# Well Water Solution wanted



## WolfWalksSoftly (Aug 13, 2004)

I am looking for an alternate method of drawing water from my well if and when the electric goes down. My well is 225 Ft. which I think eliminates any type of solar power. Is this correct? Anyone have any idea's?
Thanks.


----------



## wy_white_wolf (Oct 14, 2004)

225 ft can be done with solar but it is expensive. 

If you are only looking for backup then I would suggest a generator.


----------



## Michael Kawalek (Jun 21, 2007)

I would second white wolf's generator suggestion. You'll be happy to have a generator for other things in addition to the well.

However, there are solar systems designed to opperate at depths of up to 500-600 feet.
Check out this site.
http://www.solarwellpumps.com/solar.htm
They have systems that can pump water from 500-600 feet. For you, with a depth of 240 feet, there are options ranging from 2700-3600$ that will pump about 500 gallons/day. Larger quantities of water cost progressively more.
Michael


----------



## Cabin Fever (May 10, 2002)

If worse comes to worse, and you cannot get gasoline for your generator, I'd suggest purchasing a well bailer. Normally, these are used by environmental companies to sample monitoring wells. They come in a variety of lengths, diameters, and materials and can be very inexpensive. 

Simply tie a cord to the end of the tube, drop it down the well casing and obtain your water. In the bottom of the tube is a check valve that allows the water in, but not out.


----------



## WolfWalksSoftly (Aug 13, 2004)

Thanks everyone. I was thinking of maybe an above ground tank, say 200 to 250 gallons and pump from that into the house if need be. Not sure about how the quality of the water would be though.


----------



## damoc (Jul 14, 2007)

i recently went of grid and untill i get my 12/240 inverter i am using a small
backup gennie to pump from my well into a 2500 gallon storage tank
which then feeds back into the house lines with a small 12v motorhome pump
to provide the pressure.

think i am just going to change to a small 110 volt pressure pump for the house lines as my water useage is just working the little 12v pump to death.

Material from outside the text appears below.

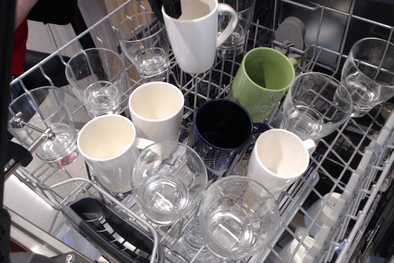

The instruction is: Pick up any cup

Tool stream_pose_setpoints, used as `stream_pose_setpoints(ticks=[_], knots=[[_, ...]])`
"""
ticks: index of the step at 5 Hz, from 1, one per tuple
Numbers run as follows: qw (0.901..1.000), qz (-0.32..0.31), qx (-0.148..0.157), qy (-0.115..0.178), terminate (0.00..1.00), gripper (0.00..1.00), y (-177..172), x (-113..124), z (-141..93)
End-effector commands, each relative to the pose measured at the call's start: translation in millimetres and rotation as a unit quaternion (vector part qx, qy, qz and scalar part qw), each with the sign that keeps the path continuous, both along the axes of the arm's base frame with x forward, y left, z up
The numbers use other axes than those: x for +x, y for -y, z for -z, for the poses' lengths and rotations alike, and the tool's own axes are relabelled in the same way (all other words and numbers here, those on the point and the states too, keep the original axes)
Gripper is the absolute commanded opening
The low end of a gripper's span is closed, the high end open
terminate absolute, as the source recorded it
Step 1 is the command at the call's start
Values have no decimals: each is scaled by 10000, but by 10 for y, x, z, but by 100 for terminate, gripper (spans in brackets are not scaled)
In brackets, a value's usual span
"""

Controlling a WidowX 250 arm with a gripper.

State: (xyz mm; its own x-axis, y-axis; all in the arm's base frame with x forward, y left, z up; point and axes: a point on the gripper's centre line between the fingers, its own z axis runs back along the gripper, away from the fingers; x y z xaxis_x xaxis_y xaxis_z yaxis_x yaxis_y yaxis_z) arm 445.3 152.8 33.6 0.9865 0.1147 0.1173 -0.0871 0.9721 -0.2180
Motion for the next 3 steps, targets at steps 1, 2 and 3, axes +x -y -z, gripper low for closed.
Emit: stream_pose_setpoints(ticks=[1,2,3], knots=[[9950,87,464,877,0,0,26,46,-961],[9937,104,828,750,0,0,61,113,-1068],[9922,126,1024,701,100,0,21,147,-1180]])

my well is at about 300 feet.

overall things are working out realy well and i can pump an awfull lot
of water on a gallon of gas


----------



## Nevada (Sep 9, 2004)

WolfWalksSoftly said:


> I am looking for an alternate method of drawing water from my well if and when the electric goes down. My well is 225 Ft. which I think eliminates any type of solar power. Is this correct? Anyone have any idea's?
> Thanks.


Yes, it can be done with solar power, and it can be done inexpensively. You're just below the wire at 225 feet, so it will work for you. Check out this pump. It's rated conservatively at 230 feet, operates on 12 volts, and costs under $250.

http://www.nemosolar.com/dcsubmersiblepumps/

You'll only be using that pump to surface the water, not to pressurize it for residential use. I do what damoc does by using an RV pump to maintain pressure and flow to the house. I would recommend the Shurflo 2.8 GPM RV pump for your pressure system, unless you require unusually high water flow for some reason. The Shurflo pump is an all-in-one unit that automatically comes on to maintain 40 psi on the water system. This particular pump operates on 12 volts, but they make other models that run on higher voltages. The 2.8 GPM model is typically priced at eBay for under $50, plus $15 shipping.

http://cgi.ebay.com/ebaymotors/Shur...r-Pump-2088-422-144-444_W0QQitemZ280272935993

I get a pretty good shower out of it.

I use a 275 gallon IBC tote tank for water storage. I built an insulated shed for it that's attached to the cabin, then cut an opening in the shared wall to allow heat into the shed. That effectively moves the water tank inside the house, which eliminates the freezing pipe problem.


----------



## WolfWalksSoftly (Aug 13, 2004)

Nevada, thanks for taking the time, that is exactly what I was looking for. Thanks a lot, I appreciate it!.


----------



## ThreeRivers (Nov 26, 2008)

Cabin Fever said:


> If worse comes to worse, and you cannot get gasoline for your generator, I'd suggest purchasing a well bailer. Normally, these are used by environmental companies to sample monitoring wells. They come in a variety of lengths, diameters, and materials and can be very inexpensive.
> 
> Simply tie a cord to the end of the tube, drop it down the well casing and obtain your water. In the bottom of the tube is a check valve that allows the water in, but not out.


Yes those work very well.


----------



## farminghandyman (Mar 4, 2005)

a pump jack and a gas motor, you can still use your submersible under the pipe, pump into a storage tank, or a wind mill if you have enough wind, use a stuffing box to seal the top of the well and your in business, and can pump with a sucker rod, (hand pump, pump jack or windmill) 

http://www.timebomb2000.com/vb/showthread.php?p=1068391#post1068391

or one can if the casing is large enough put in an aditional pipe and set up a hand pump separately,


----------



## meanwhile (Dec 13, 2007)

We just bought a small inexpensive hand pump from Lowe's. It cost about $39.00...or it may have been $49.00. It is small but it works. We set it on top of our cement water tank, the top of the tank is above ground so we just drilled a hole in the cement tank, used white PVC pipe and hooked the little hand pump to it. We set the hand pump up on two pieces of wood so that it sets high enough that we can set a bucket under it. Then, we just pump water into the bucket.

Since our tank sets near the front of our house, if the power is out, we still have 1200 gallons of water.....after that we could have to use the rain barrels (about 2000 gallons)....but that is enough to last a while.


----------